Plum Island marks the first appearance of NYPD homicide detective, John Corey. I have read most of Nelson DeMille's work over the years, including the later appearances of John Corey in Night Fall
, The Lion's Game
and Wild Fire
. In the latter book Corey is a bit too much by half, and his constant wisecracking is quite irritating. However, here he is genuinely funny for a lot of the time. Corey was not intended to have multiple appearances, but he was so well received in this book, that the author was persuaded to let him have more outings.
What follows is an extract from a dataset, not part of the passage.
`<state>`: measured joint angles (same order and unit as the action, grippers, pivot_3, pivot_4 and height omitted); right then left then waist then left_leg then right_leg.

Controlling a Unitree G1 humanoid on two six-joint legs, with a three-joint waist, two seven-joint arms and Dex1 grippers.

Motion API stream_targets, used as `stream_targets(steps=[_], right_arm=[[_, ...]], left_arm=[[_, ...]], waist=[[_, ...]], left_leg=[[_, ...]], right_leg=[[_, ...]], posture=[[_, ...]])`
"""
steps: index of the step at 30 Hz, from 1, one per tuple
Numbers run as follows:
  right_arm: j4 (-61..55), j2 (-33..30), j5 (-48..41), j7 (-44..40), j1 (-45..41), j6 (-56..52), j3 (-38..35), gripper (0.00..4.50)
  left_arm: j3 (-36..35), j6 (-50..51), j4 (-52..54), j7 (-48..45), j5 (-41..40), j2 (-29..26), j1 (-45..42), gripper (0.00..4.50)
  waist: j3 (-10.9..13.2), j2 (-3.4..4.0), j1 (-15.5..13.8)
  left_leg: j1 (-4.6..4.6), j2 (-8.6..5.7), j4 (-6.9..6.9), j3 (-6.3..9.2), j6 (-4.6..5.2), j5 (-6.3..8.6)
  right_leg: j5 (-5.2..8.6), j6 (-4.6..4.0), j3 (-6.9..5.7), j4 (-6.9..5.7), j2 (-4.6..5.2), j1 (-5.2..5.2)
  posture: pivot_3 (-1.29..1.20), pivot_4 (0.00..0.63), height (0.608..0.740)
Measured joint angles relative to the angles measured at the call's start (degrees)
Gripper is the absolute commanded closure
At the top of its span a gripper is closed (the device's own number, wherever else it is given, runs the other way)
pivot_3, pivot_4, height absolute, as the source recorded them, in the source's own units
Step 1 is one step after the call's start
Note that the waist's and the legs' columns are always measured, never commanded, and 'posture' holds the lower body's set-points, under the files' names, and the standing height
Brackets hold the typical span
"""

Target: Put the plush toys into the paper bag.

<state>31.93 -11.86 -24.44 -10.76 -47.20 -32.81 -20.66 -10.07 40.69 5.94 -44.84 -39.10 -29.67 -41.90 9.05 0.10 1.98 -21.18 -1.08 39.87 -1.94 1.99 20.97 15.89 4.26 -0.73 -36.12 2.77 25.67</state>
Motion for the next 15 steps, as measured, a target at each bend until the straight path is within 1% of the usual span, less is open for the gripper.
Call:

This is an interesting story. Corey is convalescing from an attempt to kill him and is asked by a friend of his, who is the local police chief in Southold, a small Long Island township, for help in solving the murders of a local couple. As they worked for a biological establishment, there is some confusion as to the motive behind the homicide and a definite party line to avoid causing alarm locally. However, Corey digs in deep, makes himself unpopular in many quarters and eventually chases the case down to its, initially unexpected outcome. Along the way there is plenty of action, twists galore, a fair helping of romantic interest and quite a lot of tension particularly towards the end.
This is one of Nelson DeMille's best books and I thoroughly enjoyed it. Certainly a page turner for much of the time. It is quite a long book, but all the narrative is central to the plot and there is no padding as with some leading authors. Highly recommended.